Был полдень, когда я поднимался по серпантину наверх, и небо было синим. Стены скал образовывали ровную ярко-белую полосу до самого горизонта. На красном мергеле высохшего русла ручья следы детских ног. Ни единого звука, только истошный стрекот цикад далеко окрест. Капли смолы на стволе пинии. Я откусил от нежно-зеленой шишки, которую уже успела поклевать птица, — шишка пахла яблоком. Глубокие трещины на серой коре дерева сложились в естественный геометрический узор, который я уже однажды видел на берегу реки и который повторялся не только в тех линиях, прочерченных на пересохшей глине, но и в других местах. Где-то совсем рядом пронзительно стрекотало, но разливавшаяся в руладах цикада была такого же ровного серого цвета, что и кора, и потому я заметил ее только тогда, когда она шевельнулась и начала спускаться по стволу, двигаясь задом наперед. У нее были прозрачные длинные крылышки с черными уплотнениями. Я бросил ей вслед щепку и вспугнул не одну, а сразу двух цикад, которые тут же вспорхнули и улетели, отчаянно голося, как привидения, которым нигде нет покоя.
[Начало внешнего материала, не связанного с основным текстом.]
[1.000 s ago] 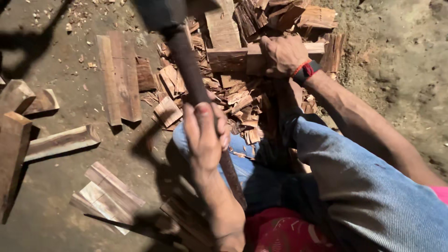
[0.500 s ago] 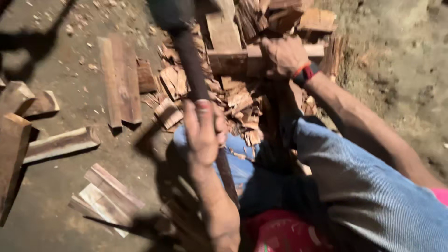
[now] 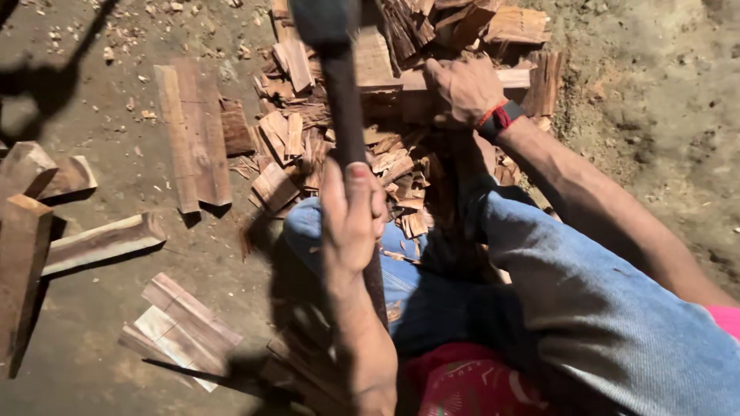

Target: The person sits on the ground and uses a hammer and chisel to split a piece of wood into smaller pieces. They repeatedly strike the chisel with the hammer to drive it through the wood, creating wood chips and smaller split pieces.

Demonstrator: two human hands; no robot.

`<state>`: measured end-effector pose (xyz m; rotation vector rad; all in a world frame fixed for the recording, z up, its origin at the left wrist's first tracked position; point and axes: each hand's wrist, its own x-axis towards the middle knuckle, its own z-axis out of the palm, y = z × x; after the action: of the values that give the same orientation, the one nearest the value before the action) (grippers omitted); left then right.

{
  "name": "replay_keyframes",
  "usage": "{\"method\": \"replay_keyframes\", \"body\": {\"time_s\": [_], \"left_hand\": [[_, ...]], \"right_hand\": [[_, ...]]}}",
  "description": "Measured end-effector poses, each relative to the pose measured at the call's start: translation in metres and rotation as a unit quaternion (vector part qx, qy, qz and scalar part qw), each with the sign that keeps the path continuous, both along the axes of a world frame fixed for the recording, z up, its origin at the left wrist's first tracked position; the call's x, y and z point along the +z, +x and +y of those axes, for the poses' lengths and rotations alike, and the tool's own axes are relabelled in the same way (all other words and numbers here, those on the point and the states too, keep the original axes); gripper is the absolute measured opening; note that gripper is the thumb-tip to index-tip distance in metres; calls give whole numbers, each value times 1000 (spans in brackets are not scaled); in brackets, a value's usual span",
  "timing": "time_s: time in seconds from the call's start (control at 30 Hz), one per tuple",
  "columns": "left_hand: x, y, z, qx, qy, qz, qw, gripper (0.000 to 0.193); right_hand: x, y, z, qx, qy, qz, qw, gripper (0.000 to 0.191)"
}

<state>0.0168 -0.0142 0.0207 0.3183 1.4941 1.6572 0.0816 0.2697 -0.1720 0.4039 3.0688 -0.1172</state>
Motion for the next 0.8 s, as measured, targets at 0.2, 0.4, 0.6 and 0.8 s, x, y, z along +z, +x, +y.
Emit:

Глядя им вслед, я обнаружил на каменной стене, покрытой трещинами с пробивающейся из них темной травой, такой же узор, какой был на крыльях цикад.
Наверху, на западной оконечности высокогорья, расположена деревня Сен-Антонен. (Сезанн, уже на склоне лет, как-то раз тоже «приблудился» сюда, как он говорит в одном из писем.) Здесь есть кафе, в котором можно сидеть на улице, в тени деревьев («Rel^ache mardi» [4]); густая акация со спутанными ветками закрыла ажурным ковром поблескивающий сквозь листву отвесный склон горы.
Плато, по которому проходит дорога № 17, уходящая дальше на восток, словно в неизведанные дебри страны, — это плато кажется совершенно бесплодным и почти необитаемым. На всем участке, представляющем форму эллипса, на его западной оконечности отмечена лишь одна-единственная деревня, именующаяся Сен-Антонен-сюр-Байон. Следующий населенный пункт называется Пюилубье, и находится он в двух часах ходьбы, уже за пределами плато, на склоне, ведущем к равнинной части Прованса. Эту горизонтальную плоскость, нависающую мощной плитой над ландшафтом, я буду называть здесь «Плоскогорьем философа».
В некоторой нерешительности я шагал по пустынной дороге. (Автобусы отсюда в Экс не ходили.) Но скоро уже сомнения были отброшены, и я продолжил свой путь в Пюилубье. На трассе ни одой машины. Тишина, в которой каждый шорох воспринимается как звучное слово. Вокруг одно сплошное тихое брожение. Я шел, удерживая все время в поле зрения гору, иногда непроизвольно останавливался. В просвете корытообразной выемки на гребне хребта, там, где небо было особенно синим, я увидел идеальный перевал. Выжженные луга тянулись до самого подножия отрогов и казались выбеленными от домиков улиток, облепивших стебли. Они придавали всему ландшафту какую-то ископаемую допотопность, в которую теперь вдруг неожиданно включилась и гора, явившая в одно мгновение свою исконную сущность, представ в виде монументального кораллового рифа. Уже перевалило за полдень, и солнце сместилось в сторону; с противоположной стороны дул ветер. Написанное прошлым годом под землею плугом дало ростки и воссияло могучим светом. Стебли по краю дороги величественно пролетали мимо. Я замедлил шаг, не торопясь расстаться с белизной горы. Что это было? Ничего. Ничего не происходило. И происходить не должно. Я освободился от ожидания и не впал в возбуждение. Размеренность шагов уже давала ощущение танца. Растяженное тело, заменившее собою меня, будто мягко покачивалось на паланкине, который несли мои ноги. Этот танцующий путник был мною, превратившимся в частный пример, каковой выражал «бытийную форму растяжения как особого измерения и саму идею этой формы», что, по мысли философа, «представляет собой одну и ту же сущность, явленную двояким образом», — хотя я, в этот совершенный час, выражал ее не двояко, а
На одной из фотографий Сезанн стоит, опираясь на толстую палку, с рисовальными принадлежностями за спиной, готовый отправиться, как гласит мифическая подпись, «На поиск мотива». Отдаваясь радости движения по этому высокогорному плато, я не помышлял ни о каких поисках и ни о каких мотивах, — ведь мне было прекрасно известно, что художнику не нужны особые «стаи птиц» для того, чтобы не дать распасться явленному нам в его картинах царству мира. Единственные животные, которых он еще в самом начале как-то допускал, были собаки, присутствующие на демонических пикниках и в сценах купания: их трактовали как символ неприятия духовного томления, что якобы прочитывалось по гримасам на их мордах.